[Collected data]

--------------------------------------------------

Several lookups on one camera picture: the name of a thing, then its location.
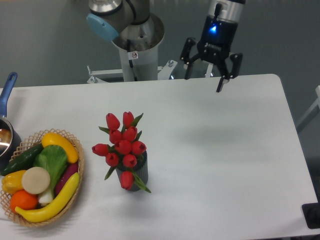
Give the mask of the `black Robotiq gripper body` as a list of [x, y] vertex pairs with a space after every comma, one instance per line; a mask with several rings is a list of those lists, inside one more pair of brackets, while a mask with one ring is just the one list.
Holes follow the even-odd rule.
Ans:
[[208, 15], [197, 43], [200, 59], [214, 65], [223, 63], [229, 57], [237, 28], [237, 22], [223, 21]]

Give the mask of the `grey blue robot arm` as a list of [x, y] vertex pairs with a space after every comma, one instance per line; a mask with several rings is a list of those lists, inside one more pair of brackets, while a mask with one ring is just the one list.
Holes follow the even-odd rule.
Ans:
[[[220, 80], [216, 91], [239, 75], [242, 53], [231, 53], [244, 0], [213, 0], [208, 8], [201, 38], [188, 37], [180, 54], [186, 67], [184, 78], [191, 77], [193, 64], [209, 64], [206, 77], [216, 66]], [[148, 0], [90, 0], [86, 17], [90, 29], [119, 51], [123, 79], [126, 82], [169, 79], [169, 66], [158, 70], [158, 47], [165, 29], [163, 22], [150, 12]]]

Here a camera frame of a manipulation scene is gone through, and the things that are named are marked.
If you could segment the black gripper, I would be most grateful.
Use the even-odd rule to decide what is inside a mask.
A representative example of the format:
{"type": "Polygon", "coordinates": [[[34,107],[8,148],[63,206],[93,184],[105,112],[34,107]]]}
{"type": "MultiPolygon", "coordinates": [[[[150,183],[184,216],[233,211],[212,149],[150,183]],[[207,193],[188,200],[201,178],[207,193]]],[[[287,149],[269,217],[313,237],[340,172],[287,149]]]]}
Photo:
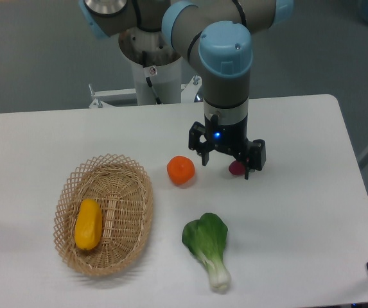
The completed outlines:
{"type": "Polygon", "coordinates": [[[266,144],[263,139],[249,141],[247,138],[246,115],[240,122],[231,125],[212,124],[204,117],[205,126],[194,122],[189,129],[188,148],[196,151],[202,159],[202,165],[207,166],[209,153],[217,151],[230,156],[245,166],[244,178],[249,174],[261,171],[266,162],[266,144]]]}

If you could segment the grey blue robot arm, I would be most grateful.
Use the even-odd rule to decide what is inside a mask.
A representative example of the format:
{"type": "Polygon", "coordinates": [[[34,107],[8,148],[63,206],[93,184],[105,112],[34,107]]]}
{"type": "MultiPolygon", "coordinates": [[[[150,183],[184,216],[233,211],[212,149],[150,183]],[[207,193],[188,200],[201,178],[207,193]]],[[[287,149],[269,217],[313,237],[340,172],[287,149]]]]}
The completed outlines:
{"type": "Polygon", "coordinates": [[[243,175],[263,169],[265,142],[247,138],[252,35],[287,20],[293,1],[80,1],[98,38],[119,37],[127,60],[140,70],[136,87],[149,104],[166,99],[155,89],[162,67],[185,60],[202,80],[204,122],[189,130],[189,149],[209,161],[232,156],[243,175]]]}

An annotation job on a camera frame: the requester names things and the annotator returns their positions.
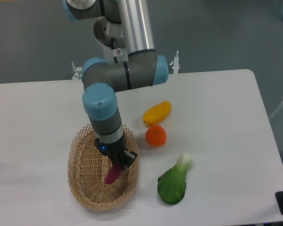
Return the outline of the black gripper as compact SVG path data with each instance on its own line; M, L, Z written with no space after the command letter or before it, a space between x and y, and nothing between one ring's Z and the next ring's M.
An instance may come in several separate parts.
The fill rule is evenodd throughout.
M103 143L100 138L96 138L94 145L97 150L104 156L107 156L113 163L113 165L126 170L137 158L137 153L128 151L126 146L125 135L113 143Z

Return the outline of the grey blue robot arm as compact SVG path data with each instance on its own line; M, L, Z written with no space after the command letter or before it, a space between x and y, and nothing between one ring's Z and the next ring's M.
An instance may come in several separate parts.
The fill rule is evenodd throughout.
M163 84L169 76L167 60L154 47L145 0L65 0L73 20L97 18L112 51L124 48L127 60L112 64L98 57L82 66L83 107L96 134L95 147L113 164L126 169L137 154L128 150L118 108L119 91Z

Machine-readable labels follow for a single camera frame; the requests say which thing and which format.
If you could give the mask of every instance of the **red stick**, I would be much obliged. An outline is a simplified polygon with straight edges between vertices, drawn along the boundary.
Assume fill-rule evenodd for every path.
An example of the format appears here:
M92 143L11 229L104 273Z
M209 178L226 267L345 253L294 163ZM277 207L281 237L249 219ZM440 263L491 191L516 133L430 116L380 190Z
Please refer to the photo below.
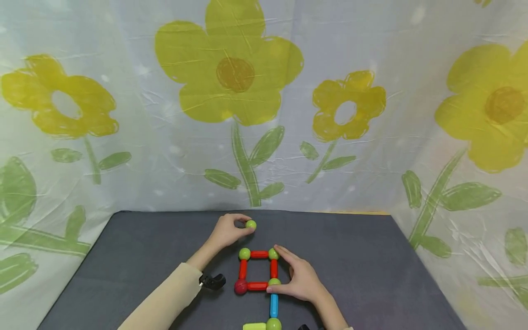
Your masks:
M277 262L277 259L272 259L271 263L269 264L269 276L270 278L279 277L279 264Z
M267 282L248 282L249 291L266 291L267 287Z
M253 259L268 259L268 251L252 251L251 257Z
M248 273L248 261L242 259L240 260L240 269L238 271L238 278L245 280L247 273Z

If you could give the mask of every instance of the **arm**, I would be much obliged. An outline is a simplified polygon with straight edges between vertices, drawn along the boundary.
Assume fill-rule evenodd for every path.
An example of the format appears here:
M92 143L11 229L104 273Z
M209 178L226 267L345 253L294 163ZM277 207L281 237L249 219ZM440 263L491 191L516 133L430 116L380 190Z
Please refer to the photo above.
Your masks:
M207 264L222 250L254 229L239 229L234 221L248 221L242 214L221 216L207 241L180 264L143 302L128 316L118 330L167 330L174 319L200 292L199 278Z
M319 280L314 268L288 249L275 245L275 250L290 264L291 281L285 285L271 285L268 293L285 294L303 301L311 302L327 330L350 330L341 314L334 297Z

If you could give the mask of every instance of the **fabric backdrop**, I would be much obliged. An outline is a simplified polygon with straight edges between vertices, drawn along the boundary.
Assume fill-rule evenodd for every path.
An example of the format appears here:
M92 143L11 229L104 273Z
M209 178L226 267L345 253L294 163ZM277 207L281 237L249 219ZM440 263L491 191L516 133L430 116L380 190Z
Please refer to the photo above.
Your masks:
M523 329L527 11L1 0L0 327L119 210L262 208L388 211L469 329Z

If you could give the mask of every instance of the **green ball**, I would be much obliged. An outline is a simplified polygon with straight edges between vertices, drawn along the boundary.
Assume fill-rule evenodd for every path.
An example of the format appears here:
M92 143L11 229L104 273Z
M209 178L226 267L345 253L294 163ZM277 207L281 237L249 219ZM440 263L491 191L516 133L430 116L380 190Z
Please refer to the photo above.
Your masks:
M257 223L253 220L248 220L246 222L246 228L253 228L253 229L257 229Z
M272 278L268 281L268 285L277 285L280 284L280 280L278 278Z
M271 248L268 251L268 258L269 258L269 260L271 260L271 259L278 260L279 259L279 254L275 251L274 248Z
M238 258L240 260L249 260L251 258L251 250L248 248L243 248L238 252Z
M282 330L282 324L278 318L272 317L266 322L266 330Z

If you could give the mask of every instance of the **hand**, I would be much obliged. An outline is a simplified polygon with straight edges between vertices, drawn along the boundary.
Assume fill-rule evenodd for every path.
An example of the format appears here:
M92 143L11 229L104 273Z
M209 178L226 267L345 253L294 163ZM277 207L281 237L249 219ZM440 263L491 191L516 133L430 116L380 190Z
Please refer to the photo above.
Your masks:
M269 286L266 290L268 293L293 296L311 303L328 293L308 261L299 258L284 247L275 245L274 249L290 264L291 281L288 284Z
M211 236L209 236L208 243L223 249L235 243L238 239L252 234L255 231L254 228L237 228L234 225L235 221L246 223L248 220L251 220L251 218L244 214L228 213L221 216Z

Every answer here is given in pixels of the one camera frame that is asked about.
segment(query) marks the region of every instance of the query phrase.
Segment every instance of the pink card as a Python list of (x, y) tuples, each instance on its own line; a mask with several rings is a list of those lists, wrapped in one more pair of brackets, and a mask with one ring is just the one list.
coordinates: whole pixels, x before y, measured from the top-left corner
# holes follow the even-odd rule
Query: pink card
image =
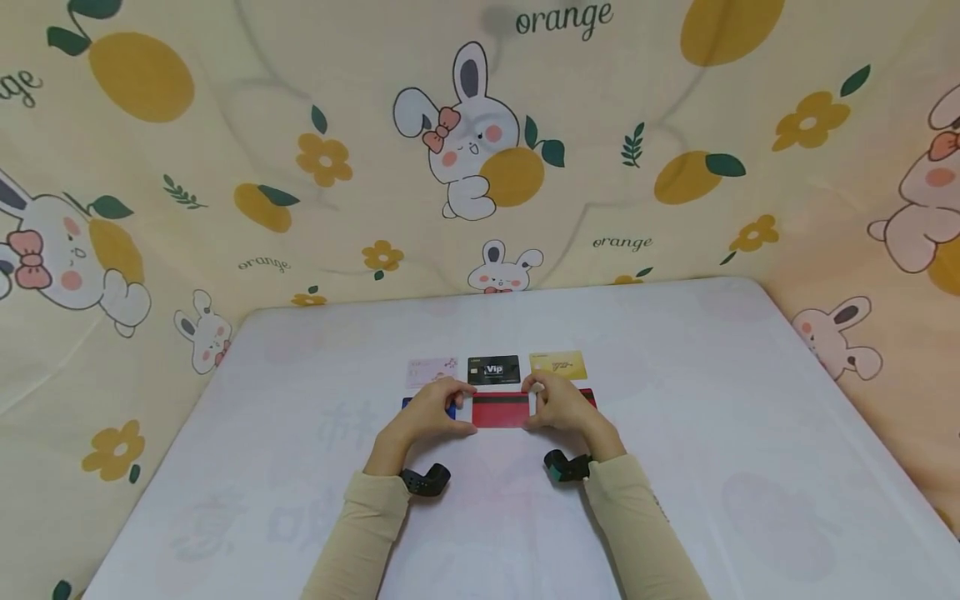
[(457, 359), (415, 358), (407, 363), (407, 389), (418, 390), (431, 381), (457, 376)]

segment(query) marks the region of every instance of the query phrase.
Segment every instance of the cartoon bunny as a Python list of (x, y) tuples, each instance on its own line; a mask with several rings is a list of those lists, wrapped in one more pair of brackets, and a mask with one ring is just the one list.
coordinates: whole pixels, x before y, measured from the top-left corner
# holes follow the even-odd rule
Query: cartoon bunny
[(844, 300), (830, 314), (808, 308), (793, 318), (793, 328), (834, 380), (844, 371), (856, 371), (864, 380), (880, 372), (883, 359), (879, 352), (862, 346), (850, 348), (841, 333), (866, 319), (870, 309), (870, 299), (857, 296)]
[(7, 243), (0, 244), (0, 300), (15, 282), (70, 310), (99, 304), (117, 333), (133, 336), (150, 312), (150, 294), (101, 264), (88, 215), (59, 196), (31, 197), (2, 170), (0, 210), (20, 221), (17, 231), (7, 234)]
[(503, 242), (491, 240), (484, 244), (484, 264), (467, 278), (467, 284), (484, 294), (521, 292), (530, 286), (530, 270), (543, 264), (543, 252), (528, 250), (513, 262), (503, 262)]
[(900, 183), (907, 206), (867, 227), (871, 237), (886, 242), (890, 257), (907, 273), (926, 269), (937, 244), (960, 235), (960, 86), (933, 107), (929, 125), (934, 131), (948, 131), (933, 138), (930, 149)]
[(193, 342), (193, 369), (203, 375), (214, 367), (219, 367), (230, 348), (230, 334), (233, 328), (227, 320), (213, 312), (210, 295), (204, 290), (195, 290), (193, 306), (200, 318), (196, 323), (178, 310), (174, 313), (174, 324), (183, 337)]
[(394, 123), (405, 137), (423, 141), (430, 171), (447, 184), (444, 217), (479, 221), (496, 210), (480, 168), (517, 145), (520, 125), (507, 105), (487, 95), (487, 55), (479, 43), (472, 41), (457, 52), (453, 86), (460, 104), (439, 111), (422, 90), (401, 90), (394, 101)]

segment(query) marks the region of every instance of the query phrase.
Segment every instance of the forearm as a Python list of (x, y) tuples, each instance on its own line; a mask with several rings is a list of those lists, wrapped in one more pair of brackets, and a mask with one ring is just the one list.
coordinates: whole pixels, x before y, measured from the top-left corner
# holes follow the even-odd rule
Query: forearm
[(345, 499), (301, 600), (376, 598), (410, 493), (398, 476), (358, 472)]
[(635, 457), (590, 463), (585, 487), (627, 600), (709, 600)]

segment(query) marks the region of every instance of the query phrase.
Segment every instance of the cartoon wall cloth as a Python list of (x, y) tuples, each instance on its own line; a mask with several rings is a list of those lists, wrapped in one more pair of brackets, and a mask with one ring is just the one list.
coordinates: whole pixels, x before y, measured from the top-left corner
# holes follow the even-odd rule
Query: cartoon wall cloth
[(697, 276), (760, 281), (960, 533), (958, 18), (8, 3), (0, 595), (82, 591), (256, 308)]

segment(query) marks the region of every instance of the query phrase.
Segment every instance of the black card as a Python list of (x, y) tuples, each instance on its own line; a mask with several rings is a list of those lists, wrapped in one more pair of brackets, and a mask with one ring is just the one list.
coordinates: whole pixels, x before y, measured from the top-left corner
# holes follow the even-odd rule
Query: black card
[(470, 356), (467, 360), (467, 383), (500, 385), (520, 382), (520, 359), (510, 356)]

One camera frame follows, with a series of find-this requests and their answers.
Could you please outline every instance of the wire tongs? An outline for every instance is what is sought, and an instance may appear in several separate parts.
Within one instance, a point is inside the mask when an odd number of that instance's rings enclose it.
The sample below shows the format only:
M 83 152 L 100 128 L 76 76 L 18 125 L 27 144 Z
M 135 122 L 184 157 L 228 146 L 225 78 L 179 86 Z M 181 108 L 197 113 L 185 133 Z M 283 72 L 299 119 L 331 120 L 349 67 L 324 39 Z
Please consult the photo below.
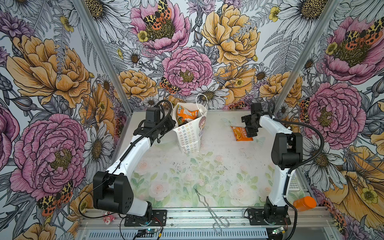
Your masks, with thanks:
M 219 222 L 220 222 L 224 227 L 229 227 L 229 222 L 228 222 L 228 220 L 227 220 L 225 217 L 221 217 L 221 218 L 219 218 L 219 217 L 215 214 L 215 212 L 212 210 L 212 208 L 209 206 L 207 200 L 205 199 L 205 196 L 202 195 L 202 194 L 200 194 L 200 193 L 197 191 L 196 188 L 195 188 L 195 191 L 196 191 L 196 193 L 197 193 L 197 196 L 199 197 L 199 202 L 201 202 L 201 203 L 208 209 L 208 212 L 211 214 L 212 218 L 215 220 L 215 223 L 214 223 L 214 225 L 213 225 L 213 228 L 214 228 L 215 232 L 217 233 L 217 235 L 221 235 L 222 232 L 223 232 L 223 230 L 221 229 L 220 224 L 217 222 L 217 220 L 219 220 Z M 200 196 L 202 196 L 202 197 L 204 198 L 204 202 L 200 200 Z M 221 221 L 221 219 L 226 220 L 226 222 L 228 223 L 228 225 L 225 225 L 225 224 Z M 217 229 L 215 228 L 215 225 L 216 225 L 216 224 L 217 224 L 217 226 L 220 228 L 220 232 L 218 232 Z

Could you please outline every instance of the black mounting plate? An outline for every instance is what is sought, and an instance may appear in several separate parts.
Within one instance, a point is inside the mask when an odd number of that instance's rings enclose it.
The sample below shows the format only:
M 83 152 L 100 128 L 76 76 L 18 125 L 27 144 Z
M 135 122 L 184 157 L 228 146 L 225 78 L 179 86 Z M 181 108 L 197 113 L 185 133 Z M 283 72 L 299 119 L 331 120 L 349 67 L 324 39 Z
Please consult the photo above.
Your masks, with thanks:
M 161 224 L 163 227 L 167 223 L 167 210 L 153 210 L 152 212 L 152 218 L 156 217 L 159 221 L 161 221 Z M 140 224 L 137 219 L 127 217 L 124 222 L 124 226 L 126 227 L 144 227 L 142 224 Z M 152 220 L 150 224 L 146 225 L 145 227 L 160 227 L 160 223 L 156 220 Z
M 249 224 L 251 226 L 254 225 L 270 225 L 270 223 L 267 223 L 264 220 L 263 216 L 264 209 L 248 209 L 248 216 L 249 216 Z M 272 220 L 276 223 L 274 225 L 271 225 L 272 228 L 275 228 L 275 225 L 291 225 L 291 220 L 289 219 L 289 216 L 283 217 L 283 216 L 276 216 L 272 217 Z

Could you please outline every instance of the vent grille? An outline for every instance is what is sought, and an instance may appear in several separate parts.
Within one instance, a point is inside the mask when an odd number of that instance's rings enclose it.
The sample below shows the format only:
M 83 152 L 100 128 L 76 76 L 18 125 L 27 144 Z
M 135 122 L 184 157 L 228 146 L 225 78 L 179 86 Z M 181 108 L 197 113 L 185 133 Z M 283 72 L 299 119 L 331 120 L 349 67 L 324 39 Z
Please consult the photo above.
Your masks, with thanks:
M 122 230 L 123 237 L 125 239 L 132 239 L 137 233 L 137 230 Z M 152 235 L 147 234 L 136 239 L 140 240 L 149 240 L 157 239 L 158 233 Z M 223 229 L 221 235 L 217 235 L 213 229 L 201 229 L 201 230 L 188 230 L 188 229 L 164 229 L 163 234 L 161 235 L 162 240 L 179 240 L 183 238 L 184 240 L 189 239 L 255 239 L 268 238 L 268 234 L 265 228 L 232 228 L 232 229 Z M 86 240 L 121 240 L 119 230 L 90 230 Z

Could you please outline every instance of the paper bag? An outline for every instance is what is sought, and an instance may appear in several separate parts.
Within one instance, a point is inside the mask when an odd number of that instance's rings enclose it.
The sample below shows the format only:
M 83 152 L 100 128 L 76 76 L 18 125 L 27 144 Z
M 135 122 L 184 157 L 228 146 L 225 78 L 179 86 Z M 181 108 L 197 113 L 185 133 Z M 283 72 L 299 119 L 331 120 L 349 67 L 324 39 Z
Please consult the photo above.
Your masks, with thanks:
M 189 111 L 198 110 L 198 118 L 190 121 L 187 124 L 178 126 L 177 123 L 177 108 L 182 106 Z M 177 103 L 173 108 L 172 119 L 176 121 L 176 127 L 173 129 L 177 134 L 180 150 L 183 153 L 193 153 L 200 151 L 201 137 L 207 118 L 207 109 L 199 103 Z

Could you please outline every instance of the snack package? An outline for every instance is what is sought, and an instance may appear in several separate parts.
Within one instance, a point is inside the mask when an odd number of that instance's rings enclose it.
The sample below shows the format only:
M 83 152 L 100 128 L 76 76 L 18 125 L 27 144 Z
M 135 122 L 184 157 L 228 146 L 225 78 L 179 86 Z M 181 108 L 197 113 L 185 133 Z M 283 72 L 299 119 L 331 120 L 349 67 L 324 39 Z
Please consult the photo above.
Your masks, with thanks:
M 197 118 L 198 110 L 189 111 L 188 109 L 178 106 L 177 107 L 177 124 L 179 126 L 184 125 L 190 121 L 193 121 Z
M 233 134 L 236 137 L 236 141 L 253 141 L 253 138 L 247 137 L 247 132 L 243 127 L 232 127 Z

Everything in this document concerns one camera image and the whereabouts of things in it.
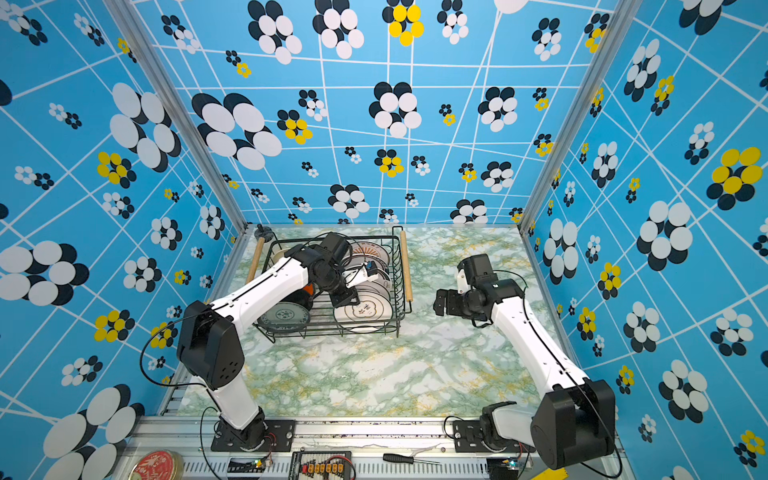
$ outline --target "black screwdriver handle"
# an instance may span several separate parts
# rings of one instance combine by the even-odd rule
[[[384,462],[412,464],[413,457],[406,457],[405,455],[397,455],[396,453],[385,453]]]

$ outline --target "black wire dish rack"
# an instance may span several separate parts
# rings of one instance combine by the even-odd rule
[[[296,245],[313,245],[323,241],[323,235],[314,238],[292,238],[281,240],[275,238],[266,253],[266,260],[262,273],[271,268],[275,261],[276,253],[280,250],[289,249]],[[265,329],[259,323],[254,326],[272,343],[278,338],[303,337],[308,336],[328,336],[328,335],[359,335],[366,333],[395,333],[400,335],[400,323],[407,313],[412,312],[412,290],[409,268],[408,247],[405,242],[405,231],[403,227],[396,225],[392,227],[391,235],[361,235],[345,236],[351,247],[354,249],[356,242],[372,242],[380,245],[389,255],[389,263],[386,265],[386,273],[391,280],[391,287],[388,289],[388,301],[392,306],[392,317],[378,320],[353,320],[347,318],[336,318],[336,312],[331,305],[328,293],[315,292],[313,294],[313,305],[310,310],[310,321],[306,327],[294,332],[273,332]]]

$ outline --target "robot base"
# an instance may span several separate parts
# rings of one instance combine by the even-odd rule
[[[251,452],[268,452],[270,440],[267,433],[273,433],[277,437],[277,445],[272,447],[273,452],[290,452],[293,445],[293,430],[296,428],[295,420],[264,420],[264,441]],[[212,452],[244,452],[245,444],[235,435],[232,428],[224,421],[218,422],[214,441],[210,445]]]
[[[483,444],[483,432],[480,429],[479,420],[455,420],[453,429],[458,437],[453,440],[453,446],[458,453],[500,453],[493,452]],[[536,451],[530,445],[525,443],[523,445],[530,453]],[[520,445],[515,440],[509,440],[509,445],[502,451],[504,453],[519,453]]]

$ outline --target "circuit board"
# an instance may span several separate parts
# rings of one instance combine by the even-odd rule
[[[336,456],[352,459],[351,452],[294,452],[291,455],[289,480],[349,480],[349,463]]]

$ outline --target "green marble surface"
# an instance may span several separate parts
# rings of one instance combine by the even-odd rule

--------------------------------------------------

▶ **EXERCISE OBJECTIVE**: After reading the entries above, state the number of lines that contain the word "green", adding nothing else.

▶ **ANSWER FOR THIS EXERCISE**: 2